Husbands and wives usually work singly on their papers, although several couples have collaborated on research and presentation. One of these was on the growing interest of adopted children in finding their natural parents, a situation this couple had faced themselves. Another joint effort, slide-illustrated, was by a couple who had recently spent a month hiking in New Zealand's national parks.
To avoid conflicts with other meetings, work, sports, or social events, Pickwits meets at an unusual hour, 4 p.m., since the working members of this small community can be there. Food for thought supersedes culinary delicacies. Members are urged to provide the simplest refreshment: cheese and crackers, fresh fruit, nonalcoholic beverages, store cookies. The feeling may be that since the hosts are also the presenters, if you spend all your time cooking, your paper will suffer. A few compulsive cooks have broken the rule without any damage to their presentations. Nevertheless, at 4:15 the reading of the paper begins.

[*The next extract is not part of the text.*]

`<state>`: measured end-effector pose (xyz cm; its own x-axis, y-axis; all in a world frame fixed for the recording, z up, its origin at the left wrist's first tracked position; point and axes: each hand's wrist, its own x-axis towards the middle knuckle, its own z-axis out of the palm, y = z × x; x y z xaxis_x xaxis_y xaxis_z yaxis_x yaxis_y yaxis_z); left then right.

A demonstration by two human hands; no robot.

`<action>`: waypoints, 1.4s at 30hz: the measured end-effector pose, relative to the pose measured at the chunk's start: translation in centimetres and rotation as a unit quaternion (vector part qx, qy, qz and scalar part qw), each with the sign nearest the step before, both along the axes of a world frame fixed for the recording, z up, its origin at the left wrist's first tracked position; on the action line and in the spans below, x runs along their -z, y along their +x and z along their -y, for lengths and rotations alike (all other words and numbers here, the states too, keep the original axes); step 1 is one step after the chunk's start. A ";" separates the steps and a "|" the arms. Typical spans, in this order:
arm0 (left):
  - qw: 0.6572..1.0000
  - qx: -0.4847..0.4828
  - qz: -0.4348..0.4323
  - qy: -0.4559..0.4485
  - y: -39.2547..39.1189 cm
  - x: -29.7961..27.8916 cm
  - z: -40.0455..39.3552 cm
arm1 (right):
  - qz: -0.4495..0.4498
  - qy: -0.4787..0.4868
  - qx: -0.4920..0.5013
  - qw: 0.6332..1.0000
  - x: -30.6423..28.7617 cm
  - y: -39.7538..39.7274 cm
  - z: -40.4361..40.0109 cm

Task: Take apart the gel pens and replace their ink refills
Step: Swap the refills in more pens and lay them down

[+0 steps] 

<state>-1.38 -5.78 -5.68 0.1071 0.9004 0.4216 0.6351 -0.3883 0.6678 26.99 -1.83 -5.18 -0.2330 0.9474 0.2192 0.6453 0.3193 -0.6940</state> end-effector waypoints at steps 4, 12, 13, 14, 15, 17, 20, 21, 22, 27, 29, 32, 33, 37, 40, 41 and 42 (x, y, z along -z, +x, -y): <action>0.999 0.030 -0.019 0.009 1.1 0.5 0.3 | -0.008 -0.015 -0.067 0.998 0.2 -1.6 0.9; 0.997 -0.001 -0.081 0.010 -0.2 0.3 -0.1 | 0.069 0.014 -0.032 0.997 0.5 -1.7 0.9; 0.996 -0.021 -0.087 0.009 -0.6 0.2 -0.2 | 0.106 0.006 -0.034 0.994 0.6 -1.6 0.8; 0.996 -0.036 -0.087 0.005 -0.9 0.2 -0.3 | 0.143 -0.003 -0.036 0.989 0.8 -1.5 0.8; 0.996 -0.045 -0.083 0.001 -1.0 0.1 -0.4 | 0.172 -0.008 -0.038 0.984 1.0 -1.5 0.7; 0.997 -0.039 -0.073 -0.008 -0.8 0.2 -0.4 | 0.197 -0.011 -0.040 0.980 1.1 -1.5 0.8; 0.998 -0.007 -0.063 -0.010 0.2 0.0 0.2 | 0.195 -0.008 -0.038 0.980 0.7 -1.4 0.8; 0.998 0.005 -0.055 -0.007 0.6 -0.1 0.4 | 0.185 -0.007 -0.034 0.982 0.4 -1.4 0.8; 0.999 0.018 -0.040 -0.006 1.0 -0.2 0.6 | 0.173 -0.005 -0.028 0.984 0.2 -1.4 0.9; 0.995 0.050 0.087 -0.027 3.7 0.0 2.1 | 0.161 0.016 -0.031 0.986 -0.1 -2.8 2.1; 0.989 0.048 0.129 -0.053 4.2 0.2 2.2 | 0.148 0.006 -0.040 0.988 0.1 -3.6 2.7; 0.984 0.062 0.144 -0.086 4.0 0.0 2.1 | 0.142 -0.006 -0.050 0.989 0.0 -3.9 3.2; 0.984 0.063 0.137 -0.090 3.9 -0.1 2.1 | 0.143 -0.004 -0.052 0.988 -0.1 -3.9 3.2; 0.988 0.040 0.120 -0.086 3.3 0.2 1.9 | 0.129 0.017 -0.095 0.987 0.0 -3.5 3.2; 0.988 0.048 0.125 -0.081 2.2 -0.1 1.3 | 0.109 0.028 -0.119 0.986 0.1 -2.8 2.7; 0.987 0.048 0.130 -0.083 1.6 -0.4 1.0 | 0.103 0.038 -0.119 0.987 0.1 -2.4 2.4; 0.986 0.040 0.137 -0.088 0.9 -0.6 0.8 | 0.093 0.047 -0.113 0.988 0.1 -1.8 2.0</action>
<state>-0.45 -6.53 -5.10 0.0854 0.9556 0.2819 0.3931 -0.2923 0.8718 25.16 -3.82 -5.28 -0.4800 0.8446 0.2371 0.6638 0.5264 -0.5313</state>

The organizing couple, who had read about a similar but all-male group in Fayette, Mo., wrote in an introductory letter that the purpose would be to share something new, to stimulate thinking, or to entertain. Members could choose to speak on almost any topic: music, books, economics, politics, the 21st century, unusual hobbies, unique travel -- but this would notm be the time for slides of one's 1969 trip to Europe.
During the two years of Pickwits' existence, members have complied well. They have informed each other on political activism, birds, General MacArthur, the officeless office, ceramics, swim strokes, snuff boxes, American musicals, foreign Christmas traditions, flight, and historic preservation.
Each subject gets about an hour's treatment, followed by a 15-minute question period. No matter how controversial the subject, questioners are reminded to be kind. By 5:30 Pickwits members are on their way home with some fresh ideas. Because ideas are what Pickwits is all about, the club operates with no organization, no dues, no officers, no reminders of meetings. An annual list of scheduled hosts brings the members out each month for what is proving to be a stimulating 90 minutes.